→ ACTIVITY:
In the listing below, start your output at the line with "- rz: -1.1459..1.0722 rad" and end it after the line with "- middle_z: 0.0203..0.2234", copying every line exactly.

── COLLECTED DATA

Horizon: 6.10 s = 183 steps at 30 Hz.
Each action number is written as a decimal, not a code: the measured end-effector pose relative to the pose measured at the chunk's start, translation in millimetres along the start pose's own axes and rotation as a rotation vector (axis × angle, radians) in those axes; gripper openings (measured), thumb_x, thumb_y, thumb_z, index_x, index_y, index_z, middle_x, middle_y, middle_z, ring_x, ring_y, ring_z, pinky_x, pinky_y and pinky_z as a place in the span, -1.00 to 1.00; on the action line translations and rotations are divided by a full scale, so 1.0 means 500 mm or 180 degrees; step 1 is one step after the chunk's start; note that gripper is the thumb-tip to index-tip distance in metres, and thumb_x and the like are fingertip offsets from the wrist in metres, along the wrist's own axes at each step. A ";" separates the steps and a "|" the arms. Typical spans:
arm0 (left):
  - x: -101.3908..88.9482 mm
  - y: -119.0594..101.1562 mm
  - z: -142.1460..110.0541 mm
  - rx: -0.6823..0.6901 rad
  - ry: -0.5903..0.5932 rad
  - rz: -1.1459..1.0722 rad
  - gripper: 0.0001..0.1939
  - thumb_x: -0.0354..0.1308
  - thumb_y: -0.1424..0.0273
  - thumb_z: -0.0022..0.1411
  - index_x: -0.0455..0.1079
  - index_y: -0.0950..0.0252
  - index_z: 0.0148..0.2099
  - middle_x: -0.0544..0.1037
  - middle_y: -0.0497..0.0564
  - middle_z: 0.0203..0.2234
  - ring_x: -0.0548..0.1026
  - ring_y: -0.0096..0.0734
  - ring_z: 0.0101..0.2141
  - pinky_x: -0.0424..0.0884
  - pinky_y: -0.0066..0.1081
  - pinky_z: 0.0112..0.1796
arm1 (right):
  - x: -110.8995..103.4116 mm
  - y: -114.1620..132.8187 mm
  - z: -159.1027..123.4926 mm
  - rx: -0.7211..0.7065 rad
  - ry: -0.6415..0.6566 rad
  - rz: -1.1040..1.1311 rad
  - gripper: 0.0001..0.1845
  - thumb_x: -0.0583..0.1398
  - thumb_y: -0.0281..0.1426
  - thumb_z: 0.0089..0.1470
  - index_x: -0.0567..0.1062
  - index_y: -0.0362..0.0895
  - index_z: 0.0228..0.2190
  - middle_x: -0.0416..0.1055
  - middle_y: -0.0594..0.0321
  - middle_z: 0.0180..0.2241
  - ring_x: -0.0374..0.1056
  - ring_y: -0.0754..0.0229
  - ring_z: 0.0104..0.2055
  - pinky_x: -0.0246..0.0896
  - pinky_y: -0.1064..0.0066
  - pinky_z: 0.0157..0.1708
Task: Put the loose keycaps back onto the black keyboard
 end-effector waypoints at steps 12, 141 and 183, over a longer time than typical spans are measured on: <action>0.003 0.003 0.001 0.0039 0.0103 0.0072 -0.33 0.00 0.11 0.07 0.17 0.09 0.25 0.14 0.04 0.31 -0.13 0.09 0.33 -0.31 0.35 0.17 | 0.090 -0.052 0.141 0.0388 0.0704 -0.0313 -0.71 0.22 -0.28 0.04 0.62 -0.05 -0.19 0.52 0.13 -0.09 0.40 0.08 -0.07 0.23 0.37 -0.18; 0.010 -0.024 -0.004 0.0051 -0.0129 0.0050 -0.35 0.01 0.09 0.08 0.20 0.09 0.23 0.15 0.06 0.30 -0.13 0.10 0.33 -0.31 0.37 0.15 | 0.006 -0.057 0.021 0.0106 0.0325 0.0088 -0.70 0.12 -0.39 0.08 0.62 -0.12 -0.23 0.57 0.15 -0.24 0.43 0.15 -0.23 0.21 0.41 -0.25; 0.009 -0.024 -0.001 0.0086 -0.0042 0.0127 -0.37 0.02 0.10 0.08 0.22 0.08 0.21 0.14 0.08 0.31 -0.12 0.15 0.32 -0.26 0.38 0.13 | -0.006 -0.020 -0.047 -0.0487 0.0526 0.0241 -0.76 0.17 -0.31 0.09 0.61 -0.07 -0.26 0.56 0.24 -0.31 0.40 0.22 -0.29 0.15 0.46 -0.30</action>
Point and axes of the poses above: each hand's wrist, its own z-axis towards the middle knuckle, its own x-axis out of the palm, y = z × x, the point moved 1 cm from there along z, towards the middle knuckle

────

→ EXPECTED ANSWER:
  - rz: -1.1459..1.0722 rad
  - gripper: 0.0001..0.1939
  - thumb_x: -0.0354..0.1308
  - thumb_y: -0.1424..0.0273
  - thumb_z: -0.0022..0.1411
  - index_x: -0.0455..0.1079
  - index_y: -0.0950..0.0252
  - index_z: 0.0148..0.2099
  - middle_x: -0.0544..0.1037
  - middle_y: -0.0497..0.0564
  - middle_z: 0.0203..0.2234

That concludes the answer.